> Exercise: In the listing below, a line holding "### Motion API" and a line holding "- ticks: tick" mark the range. Retype both exactly, with all lines between them.

> Available data:
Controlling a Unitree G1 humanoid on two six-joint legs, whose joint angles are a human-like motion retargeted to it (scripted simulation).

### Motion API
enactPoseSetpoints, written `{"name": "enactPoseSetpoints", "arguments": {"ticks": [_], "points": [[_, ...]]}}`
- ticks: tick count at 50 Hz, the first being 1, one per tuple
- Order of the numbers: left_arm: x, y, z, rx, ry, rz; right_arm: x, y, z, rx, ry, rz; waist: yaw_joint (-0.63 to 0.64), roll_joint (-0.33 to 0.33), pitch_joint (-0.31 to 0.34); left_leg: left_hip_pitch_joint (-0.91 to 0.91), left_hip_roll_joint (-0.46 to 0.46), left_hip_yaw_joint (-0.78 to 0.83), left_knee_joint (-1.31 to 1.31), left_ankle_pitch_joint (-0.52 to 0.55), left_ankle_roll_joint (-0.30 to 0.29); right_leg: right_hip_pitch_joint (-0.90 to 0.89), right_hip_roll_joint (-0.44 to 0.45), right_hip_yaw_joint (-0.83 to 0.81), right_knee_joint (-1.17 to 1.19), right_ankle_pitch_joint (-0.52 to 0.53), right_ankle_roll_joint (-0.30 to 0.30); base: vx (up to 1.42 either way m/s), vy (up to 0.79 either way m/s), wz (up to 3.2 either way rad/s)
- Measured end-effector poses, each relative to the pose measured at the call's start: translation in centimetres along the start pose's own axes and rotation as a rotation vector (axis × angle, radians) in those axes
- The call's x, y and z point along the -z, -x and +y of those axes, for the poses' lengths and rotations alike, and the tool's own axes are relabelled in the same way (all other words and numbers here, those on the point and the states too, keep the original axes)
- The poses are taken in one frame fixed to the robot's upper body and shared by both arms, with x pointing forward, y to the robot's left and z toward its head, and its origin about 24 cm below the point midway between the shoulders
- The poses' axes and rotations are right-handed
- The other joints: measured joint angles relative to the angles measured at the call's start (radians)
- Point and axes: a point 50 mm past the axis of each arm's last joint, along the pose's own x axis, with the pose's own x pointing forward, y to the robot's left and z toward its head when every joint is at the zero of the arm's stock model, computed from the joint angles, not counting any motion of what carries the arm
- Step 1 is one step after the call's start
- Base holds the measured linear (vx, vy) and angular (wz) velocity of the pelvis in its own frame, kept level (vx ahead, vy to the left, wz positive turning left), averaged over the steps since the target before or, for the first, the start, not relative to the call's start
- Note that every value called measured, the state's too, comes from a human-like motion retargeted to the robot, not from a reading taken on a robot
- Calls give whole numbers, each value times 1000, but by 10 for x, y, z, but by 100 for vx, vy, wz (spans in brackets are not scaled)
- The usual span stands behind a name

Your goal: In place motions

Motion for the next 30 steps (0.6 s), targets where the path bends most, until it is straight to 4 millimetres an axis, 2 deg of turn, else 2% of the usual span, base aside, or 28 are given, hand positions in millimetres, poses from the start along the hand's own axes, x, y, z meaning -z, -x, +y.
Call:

> Response to this task:
### Motion API
enactPoseSetpoints, written `{"name": "enactPoseSetpoints", "arguments": {"ticks": [_], "points": [[_, ...]]}}`
- ticks: tick count at 50 Hz, the first being 1, one per tuple

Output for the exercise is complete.